= Noncommutative torus =

In mathematics, and more specifically in the theory of C*-algebras, the noncommutative tori A_{θ}, also known as irrational rotation algebras for irrational values of θ, form a family of noncommutative C*-algebras which generalize the algebra of continuous functions on the 2-torus. Many topological and geometric properties of the classical 2-torus have algebraic analogues for the noncommutative tori, and as such they are fundamental examples of a noncommutative space in the sense of Alain Connes.

== Definition ==
For any irrational real number θ, the noncommutative torus $A_\theta$ is the C*-subalgebra of $B(L^2(\mathbb{R}/\mathbb{Z}))$, the algebra of bounded linear operators on square-integrable functions on the unit circle $S^1 \subset \mathbb{C}$, generated by two unitary operators $U, V$ defined as$$\begin{align}
U(f)(z) &= z f(z) \\
V(f)(z) &= f(ze^{-2\pi i \theta}).
\end{align}$$A quick calculation shows that VU = e^{−2π i θ}UV.

== Alternative characterizations ==
- Universal property: A_{θ} can be defined (up to isomorphism) as the universal C*-algebra generated by two unitary elements U and V satisfying the relation VU = e^{2π i θ}UV. This definition extends to the case when θ is rational. In particular when θ = 0, A_{θ} is isomorphic to continuous functions on the 2-torus by the Gelfand transform.
- Irrational rotation algebra: Let the infinite cyclic group Z act on the circle S^{1} by the rotation action by angle 2πiθ. This induces an action of Z by automorphisms on the algebra of continuous functions C(S^{1}).

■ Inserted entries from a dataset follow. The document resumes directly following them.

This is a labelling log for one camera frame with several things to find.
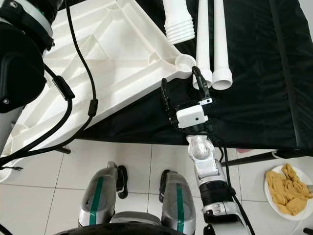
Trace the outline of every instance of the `yellow cloth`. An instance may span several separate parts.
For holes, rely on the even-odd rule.
[[[308,186],[300,181],[290,164],[284,165],[282,172],[284,175],[274,171],[266,173],[268,188],[280,212],[296,216],[305,209],[313,194]]]

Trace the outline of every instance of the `white plastic tube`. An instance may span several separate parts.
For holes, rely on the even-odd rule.
[[[163,0],[165,31],[169,43],[177,44],[195,38],[194,24],[186,0]]]
[[[216,90],[226,90],[232,84],[233,78],[228,64],[224,2],[223,0],[214,0],[213,88]]]
[[[208,0],[199,0],[198,32],[197,32],[197,66],[206,80],[207,86],[212,86],[212,71],[210,69],[210,38],[209,38],[209,13]],[[196,77],[192,85],[199,89]]]

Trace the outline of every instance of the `white plastic frame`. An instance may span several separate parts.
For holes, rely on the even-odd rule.
[[[160,87],[162,78],[170,81],[190,77],[196,65],[193,57],[181,54],[168,43],[134,0],[89,0],[71,7],[71,13],[99,99],[90,126]],[[56,46],[46,53],[45,63],[64,77],[76,97],[69,120],[36,148],[72,136],[87,120],[91,100],[89,77],[72,43],[65,10],[58,13],[52,28]],[[3,155],[34,141],[63,116],[67,103],[48,74],[46,78],[44,91],[23,110]]]

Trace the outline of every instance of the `black tablecloth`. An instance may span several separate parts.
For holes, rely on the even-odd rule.
[[[137,2],[164,32],[162,1]],[[198,1],[187,5],[197,29]],[[313,43],[298,0],[224,0],[224,7],[234,84],[226,91],[210,89],[214,103],[205,112],[213,132],[228,147],[313,149]],[[211,48],[213,14],[209,0]],[[195,57],[196,39],[176,46]],[[169,91],[177,104],[197,96],[191,78],[171,81]],[[169,125],[160,94],[155,90],[80,138],[187,144]]]

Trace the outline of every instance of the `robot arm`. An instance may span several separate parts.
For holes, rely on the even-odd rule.
[[[23,107],[42,92],[43,55],[63,0],[0,0],[0,153]]]
[[[188,136],[188,153],[195,163],[195,174],[203,202],[206,235],[251,235],[239,205],[233,201],[222,165],[214,158],[213,143],[207,136]]]

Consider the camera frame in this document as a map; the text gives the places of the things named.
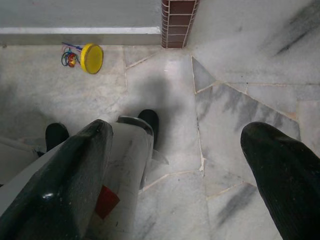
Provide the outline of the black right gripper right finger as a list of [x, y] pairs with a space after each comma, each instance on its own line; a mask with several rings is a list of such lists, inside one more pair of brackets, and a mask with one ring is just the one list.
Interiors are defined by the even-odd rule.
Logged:
[[320, 238], [320, 159], [302, 142], [264, 122], [240, 136], [258, 191], [284, 240]]

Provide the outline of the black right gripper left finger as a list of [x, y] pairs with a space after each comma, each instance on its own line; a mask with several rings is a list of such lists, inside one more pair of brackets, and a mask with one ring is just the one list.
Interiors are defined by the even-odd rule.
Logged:
[[2, 186], [1, 239], [84, 239], [112, 139], [112, 126], [97, 119]]

The resulting C*-crossed product C(S^{1}) ⋊ Z is isomorphic to A_{θ}. The generating unitaries are the generator of the group Z and the identity function on the circle z : S^{1} → C.
- Twisted group algebra: The function σ : Z^{2} × Z^{2} → C; σ((m,n), (p,q)) = e^{2πinpθ} is a group 2-cocycle on Z^{2}, and the corresponding twisted group algebra C*(Z^{2}; σ) is isomorphic to A_{θ}.

== Properties ==
- Every irrational rotation algebra A_{θ} is simple, that is, it does not contain any proper closed two-sided ideals other than $\{0\}$ and itself.
- Every irrational rotation algebra has a unique tracial state.
- The irrational rotation algebras are nuclear.

== Classification and K-theory ==
The K-theory of A_{θ} is Z^{2} in both even dimension and odd dimension, and so does not distinguish the irrational rotation algebras. But as an ordered group, K_{0} ≃ Z + θZ. Therefore, two noncommutative tori A_{θ} and A_{η} are isomorphic if and only if either θ + η or θ − η is an integer.

Two irrational rotation algebras A_{θ} and A_{η} are strongly Morita equivalent if and only if θ and η are in the same orbit of the action of SL(2, Z) on R by linear fractional transformations. In particular, the noncommutative tori with θ rational are Morita equivalent to the classical torus. On the other hand, the noncommutative tori with θ irrational are simple C*-algebras.